Chaque festival à ses artistes fétiches, et ici à Austin c’est peu dire que l’acteur John Hawkes et sa gueule mémorable sont à même de déplacer les foules.

Dans ce polar déluré, le comédien joue un ancien flic alcoolique tombant sur le cadavre d’une jeune femme en plein désert Texan. Malgré les avertissements de ses anciens collègues et de son entourage, il va se lancer dans une enquête retorse pour résoudre l’affaire non sans difficulté.
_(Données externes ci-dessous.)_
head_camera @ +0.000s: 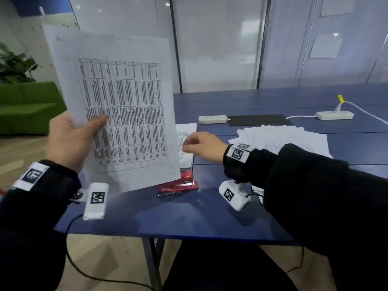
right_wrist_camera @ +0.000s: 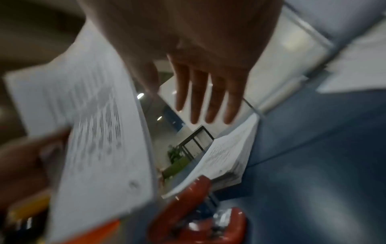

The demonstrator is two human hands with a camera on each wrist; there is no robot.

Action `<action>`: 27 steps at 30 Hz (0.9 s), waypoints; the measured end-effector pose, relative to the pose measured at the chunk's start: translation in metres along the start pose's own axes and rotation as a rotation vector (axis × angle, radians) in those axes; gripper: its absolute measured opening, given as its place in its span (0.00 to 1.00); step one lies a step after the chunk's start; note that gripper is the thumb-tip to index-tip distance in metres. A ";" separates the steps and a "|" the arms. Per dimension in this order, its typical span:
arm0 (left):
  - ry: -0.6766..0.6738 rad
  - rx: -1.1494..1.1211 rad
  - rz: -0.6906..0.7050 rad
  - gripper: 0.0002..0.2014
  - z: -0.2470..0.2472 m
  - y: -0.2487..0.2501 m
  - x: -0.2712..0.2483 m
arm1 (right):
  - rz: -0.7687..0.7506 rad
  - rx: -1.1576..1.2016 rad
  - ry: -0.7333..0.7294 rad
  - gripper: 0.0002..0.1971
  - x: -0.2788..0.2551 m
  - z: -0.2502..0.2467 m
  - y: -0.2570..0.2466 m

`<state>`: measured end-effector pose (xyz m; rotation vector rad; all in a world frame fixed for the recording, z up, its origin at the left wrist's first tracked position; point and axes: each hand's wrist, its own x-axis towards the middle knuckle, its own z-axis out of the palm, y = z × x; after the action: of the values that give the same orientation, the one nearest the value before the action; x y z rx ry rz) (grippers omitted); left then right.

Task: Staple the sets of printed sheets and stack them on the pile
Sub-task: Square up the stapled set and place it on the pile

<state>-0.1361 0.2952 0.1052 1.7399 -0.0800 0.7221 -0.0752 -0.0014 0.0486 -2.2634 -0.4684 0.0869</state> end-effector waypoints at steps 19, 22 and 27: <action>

Capable de mélanger un humour parfois très sec à un propos sombre sur l’Amérique, Small Town Crime rappelle le cinéma des frères Coen dans sa capacité à rire de la misère humaine pour mieux vous attraper par la gorge juste après. Toute proportion gardée bien sûr, mais avec sa galerie de tronches pas possibles, des dialogues cinglants et une lumière soignée qui propose de belles ambiances cradingues, le tout s’impose comme un polar fun, bad ass et plus touchant qu’il n’y paraît, porté par la prestation royale d’un John Hawkes méconnaissable sans sa barbe, ce qui ne l’empêche pas de dégueuler de charisme.

Une belle surprise plus dense qu’il n’y paraît, qui rejoint le récent Comancheria dans le renouveau du polar US aussi bouseux que réjouissant.